• Task goal
Pictures must not appear in the copy. Restate exactly the lines below from the one with "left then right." through the one with "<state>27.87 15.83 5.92", inclusive.

• Record set
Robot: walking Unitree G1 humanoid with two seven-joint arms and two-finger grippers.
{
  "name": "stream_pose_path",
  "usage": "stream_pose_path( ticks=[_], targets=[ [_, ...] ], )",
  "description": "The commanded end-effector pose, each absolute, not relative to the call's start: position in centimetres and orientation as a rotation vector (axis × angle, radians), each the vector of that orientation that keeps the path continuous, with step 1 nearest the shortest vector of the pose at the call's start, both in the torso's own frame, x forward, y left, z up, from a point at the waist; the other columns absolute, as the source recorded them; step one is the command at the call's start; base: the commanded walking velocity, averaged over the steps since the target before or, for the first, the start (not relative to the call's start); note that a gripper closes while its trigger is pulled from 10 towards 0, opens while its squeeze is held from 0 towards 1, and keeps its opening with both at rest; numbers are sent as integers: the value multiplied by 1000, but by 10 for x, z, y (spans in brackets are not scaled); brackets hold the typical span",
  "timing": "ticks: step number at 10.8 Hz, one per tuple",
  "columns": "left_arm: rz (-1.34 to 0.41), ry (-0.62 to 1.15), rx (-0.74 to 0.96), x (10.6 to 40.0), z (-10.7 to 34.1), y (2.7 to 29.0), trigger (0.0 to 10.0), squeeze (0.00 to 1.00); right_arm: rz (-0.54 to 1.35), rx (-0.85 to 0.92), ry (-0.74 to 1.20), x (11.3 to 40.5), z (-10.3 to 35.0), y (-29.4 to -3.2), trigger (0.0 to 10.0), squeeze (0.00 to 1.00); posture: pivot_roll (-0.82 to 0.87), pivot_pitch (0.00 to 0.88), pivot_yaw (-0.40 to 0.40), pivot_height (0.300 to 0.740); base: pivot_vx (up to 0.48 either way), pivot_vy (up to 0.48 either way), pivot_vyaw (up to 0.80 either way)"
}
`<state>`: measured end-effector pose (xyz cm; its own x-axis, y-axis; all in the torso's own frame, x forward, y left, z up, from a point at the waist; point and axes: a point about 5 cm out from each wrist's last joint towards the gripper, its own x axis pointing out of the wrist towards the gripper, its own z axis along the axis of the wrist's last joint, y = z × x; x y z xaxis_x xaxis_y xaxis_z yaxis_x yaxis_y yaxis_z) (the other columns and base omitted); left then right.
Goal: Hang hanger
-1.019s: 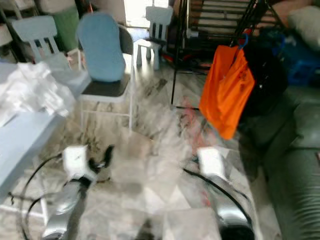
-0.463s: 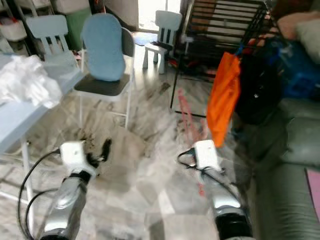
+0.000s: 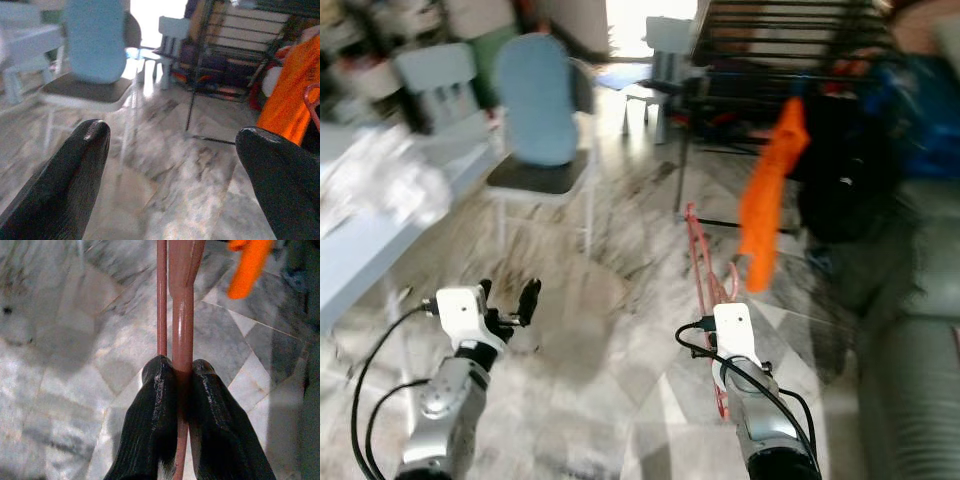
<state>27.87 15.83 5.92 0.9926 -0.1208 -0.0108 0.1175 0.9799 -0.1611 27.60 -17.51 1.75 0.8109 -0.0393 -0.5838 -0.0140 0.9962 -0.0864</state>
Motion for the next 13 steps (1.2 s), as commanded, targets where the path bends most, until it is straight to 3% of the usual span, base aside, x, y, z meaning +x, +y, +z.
stream_pose_path(
  ticks=[1, 5, 6, 7, 8, 11, 12, 13],
  targets=[
    [-134, 31, -170, 282, 59, 157, 10000, 0, -42, -74, 586, 282, 26, -179, 10000, 0, -208, 0, 63, 740, 420, 0, 0],
    [-147, 40, -186, 284, 59, 156, 10000, 0, -45, -68, 584, 282, 25, -180, 10000, 0, -195, 0, 59, 740, 414, 65, -103],
    [-132, 37, -186, 283, 58, 160, 3451, 0, -33, -66, 586, 282, 25, -177, 10000, 0, -193, 0, 56, 740, 424, 0, 0],
    [-112, 42, -189, 282, 57, 163, 1412, 0, -25, -68, 587, 282, 25, -175, 10000, 0, -191, 0, 52, 740, 428, 0, 0],
    [-99, 44, -195, 281, 56, 164, 0, 0, -21, -71, 587, 283, 25, -175, 10000, 0, -193, 0, 51, 740, 424, 0, 0],
    [-98, 59, -198, 282, 54, 163, 118, 0, -28, -71, 587, 280, 25, -178, 10000, 0, -207, 0, 58, 740, 429, 0, 0],
    [-109, 64, -209, 283, 54, 162, 784, 0, -30, -69, 587, 280, 25, -179, 10000, 0, -208, 0, 59, 740, 428, 0, 0],
    [-139, 66, -210, 285, 55, 159, 10000, 114, -30, -69, 587, 280, 25, -179, 10000, 0, -207, 0, 58, 740, 428, 0, 0]
  ],
)
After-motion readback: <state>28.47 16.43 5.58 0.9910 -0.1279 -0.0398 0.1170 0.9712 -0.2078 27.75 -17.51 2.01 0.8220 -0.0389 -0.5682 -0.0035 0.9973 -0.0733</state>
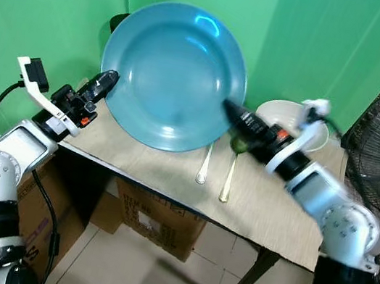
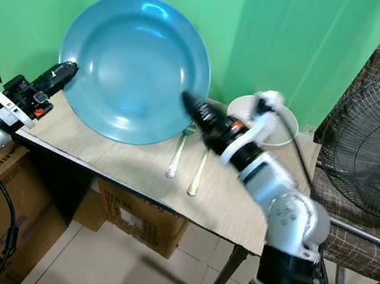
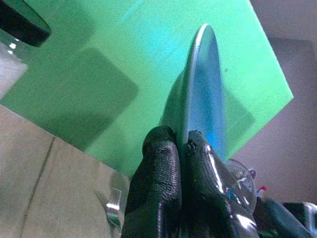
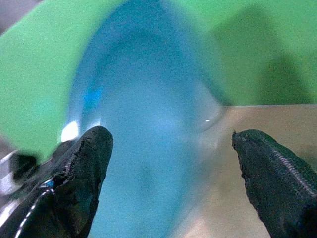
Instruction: Setting the table
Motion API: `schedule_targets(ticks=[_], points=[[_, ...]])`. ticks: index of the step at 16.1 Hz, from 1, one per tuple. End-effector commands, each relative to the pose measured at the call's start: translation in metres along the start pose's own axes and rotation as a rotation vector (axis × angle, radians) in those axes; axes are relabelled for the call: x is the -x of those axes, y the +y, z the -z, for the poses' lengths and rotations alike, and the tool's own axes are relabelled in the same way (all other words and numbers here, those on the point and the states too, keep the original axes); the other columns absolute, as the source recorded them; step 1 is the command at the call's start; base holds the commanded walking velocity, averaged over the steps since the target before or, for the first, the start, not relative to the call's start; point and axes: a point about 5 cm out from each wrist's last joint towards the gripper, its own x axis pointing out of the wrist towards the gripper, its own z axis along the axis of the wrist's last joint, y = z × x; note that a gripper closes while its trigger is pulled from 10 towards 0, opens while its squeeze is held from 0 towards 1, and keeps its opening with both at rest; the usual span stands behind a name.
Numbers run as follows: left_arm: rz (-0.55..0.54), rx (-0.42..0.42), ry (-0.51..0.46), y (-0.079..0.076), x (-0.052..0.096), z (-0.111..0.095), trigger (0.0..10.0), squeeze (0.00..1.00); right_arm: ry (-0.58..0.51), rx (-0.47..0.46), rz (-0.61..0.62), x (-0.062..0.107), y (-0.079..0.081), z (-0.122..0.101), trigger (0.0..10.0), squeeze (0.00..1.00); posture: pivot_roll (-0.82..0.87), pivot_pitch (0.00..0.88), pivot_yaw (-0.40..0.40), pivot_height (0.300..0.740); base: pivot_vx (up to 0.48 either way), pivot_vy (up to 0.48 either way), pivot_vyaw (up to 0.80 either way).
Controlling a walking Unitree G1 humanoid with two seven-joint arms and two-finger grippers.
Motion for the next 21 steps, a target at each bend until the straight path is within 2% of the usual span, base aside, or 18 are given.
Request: schedule_targets(ticks=[1, 2, 5, 8, 10, 11, 21], points=[[0.094, -0.013, -0.017, -0.013, -0.006, -0.006, 0.0, 0.00, -0.011, -0.035, 0.044, 0.002, -0.007, -0.002, 10.0, 0.00, 0.10, 0.000, 0.026, 0.740, 0.000, 0.000, 0.00], [0.071, -0.024, -0.025, -0.009, -0.004, -0.009, 0.0, 0.00, -0.049, -0.056, 0.065, 0.005, -0.011, -0.010, 10.0, 0.00, 0.09, 0.000, 0.026, 0.740, 0.000, 0.000, 0.00], [0.076, -0.019, -0.035, -0.008, -0.003, -0.013, 0.0, 0.00, -0.046, -0.068, 0.056, 0.006, -0.010, -0.014, 10.0, 0.00, 0.09, 0.000, 0.024, 0.740, 0.000, 0.000, 0.00], [0.137, 0.012, -0.006, -0.017, -0.009, -0.003, 0.0, 0.00, 0.040, -0.093, 0.010, -0.001, 0.002, -0.002, 10.0, 0.00, 0.10, 0.000, 0.019, 0.740, 0.000, 0.000, 0.00], [0.159, 0.032, 0.012, -0.021, -0.013, 0.003, 0.0, 0.00, 0.056, -0.100, -0.008, -0.003, 0.003, 0.003, 2.1, 0.00, 0.10, 0.000, 0.016, 0.740, 0.000, 0.000, 0.00], [0.168, 0.039, 0.020, -0.022, -0.015, 0.005, 0.0, 0.00, 0.046, -0.099, -0.019, -0.003, 0.005, 0.003, 0.0, 0.00, 0.10, 0.000, 0.015, 0.740, 0.000, 0.000, 0.00], [0.171, 0.054, 0.030, -0.021, -0.020, 0.010, 0.0, 0.00, -0.020, -0.043, -0.041, 0.002, 0.006, -0.003, 0.0, 0.00, 0.10, 0.000, 0.019, 0.740, 0.000, 0.000, 0.00]])
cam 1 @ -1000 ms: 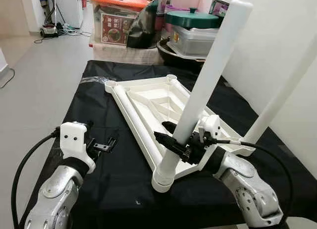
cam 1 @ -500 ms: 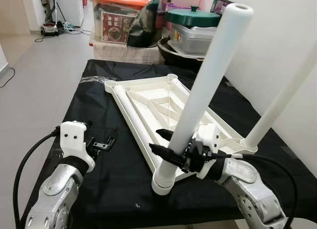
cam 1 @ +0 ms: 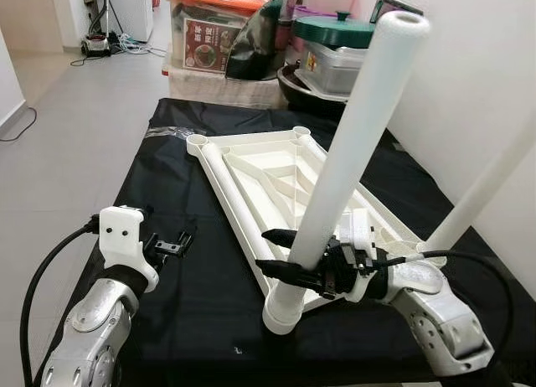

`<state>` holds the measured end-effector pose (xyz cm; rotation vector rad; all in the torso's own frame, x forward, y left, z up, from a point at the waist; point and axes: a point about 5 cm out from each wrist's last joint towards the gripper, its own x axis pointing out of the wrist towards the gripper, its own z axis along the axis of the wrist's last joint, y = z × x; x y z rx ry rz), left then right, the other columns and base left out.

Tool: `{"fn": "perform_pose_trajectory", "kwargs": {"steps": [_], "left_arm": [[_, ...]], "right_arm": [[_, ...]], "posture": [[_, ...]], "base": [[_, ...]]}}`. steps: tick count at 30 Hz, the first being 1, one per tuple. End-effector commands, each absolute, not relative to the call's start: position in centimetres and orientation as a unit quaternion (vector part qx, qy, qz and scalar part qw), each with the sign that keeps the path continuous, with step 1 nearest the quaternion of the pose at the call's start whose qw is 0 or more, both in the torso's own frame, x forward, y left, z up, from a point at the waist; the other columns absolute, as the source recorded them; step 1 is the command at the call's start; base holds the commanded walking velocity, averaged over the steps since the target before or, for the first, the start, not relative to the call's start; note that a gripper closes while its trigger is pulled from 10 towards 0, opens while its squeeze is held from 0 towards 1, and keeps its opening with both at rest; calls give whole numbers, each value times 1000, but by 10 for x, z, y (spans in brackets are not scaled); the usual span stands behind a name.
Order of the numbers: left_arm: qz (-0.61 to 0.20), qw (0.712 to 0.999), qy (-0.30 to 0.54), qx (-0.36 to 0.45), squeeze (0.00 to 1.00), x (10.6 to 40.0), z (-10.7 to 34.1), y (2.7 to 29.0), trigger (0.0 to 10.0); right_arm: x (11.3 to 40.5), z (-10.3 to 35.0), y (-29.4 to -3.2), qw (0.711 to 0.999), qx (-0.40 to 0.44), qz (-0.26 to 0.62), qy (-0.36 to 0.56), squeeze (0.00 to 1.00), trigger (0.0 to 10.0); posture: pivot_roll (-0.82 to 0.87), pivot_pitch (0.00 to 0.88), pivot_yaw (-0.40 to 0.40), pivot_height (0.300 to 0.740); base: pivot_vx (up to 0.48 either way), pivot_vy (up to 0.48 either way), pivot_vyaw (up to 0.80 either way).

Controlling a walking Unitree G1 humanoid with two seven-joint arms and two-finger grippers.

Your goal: Building children table

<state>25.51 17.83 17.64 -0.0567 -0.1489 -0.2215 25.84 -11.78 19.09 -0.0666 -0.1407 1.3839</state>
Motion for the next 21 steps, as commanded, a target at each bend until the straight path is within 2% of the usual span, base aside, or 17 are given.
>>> {"fn": "perform_pose_trajectory", "kwargs": {"steps": [1, 5, 8, 9, 10, 11, 12, 14, 15, 16, 17, 18, 19, 21], "left_arm": [[-109, 991, -69, -25, 0, 254, 175, 179, 10000], [-109, 991, -69, -26, 0, 254, 175, 179, 10000], [-108, 991, -69, -26, 0, 255, 175, 179, 10000], [-107, 991, -69, -26, 0, 255, 176, 180, 10000], [-107, 992, -69, -27, 0, 255, 175, 180, 10000], [-107, 992, -69, -27, 0, 255, 175, 180, 10000], [-105, 992, -69, -27, 0, 254, 175, 180, 10000], [-100, 992, -70, -27, 0, 254, 175, 181, 10000], [-100, 992, -70, -27, 0, 254, 175, 181, 10000], [-96, 993, -71, -26, 0, 254, 175, 182, 10000], [-96, 993, -71, -26, 0, 254, 175, 182, 10000], [-90, 993, -71, -23, 0, 255, 175, 184, 10000], [-89, 993, -71, -22, 0, 255, 175, 185, 10000], [-88, 993, -71, -21, 0, 255, 175, 185, 10000]], "right_arm": [[254, 171, -110, 741, 4, 671, -18, 0, 0], [255, 171, -109, 741, 7, 671, -21, 0, 0], [260, 171, -107, 754, 20, 656, -25, 0, 0], [263, 170, -107, 768, 29, 639, -27, 0, 0], [270, 168, -107, 798, 42, 600, -25, 0, 0], [270, 168, -107, 798, 42, 600, -25, 0, 0], [282, 164, -109, 849, 43, 526, -22, 0, 0], [301, 158, -117, 916, 47, 397, -16, 0, 0], [301, 158, -117, 916, 47, 397, -16, 0, 0], [311, 155, -127, 951, 59, 303, -11, 0, 0], [311, 155, -127, 951, 59, 303, -11, 0, 0], [319, 148, -152, 989, 76, 124, 1, 0, 0], [318, 145, -159, 993, 81, 80, 1, 0, 0], [317, 144, -162, 994, 82, 66, -1, 0, 0]], "posture": [[141, 0, -165, 740], [141, 0, -165, 740], [142, 0, -163, 740], [139, 0, -163, 740], [135, 0, -162, 740], [135, 0, -162, 740], [135, 0, -162, 740], [130, 0, -158, 740], [130, 0, -158, 740], [128, 0, -159, 740], [128, 0, -159, 740], [125, 0, -151, 740], [125, 0, -151, 740], [124, 0, -149, 740]], "base": [[0, 0, 0], [0, 0, 0], [0, 0, 0], [0, 0, 0], [0, 0, 0], [0, 0, 0], [0, 0, 0], [0, 0, 0], [0, 0, 0], [0, 0, 0], [0, 0, 0], [0, 0, 0], [0, 0, 0], [0, 0, 0]]}}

• Response
`<state>`: measured end-effector pose (xyz cm; its own x-axis, y-axis; all in the torso's own frame, x forward, y left, z up, from a point at the waist; point and axes: a point about 5 cm out from each wrist's last joint towards the gripper, its own x axis pointing out of the wrist towards the gripper, its own z axis along the axis of the wrist's last joint, y = z × x; x y z xaxis_x xaxis_y xaxis_z yaxis_x yaxis_y yaxis_z) (the other columns and base omitted); left then right.
Goal: Hang hanger
-1.019s: 
-0.463s: 
+0.000s: 
<state>27.87 15.83 5.92 0.9926 -0.1208 -0.0108 0.1175 0.9799 -0.1611 27.60 -17.51 1.75 0.8109 -0.0393 -0.5838 -0.0140 0.9962 -0.0864</state>

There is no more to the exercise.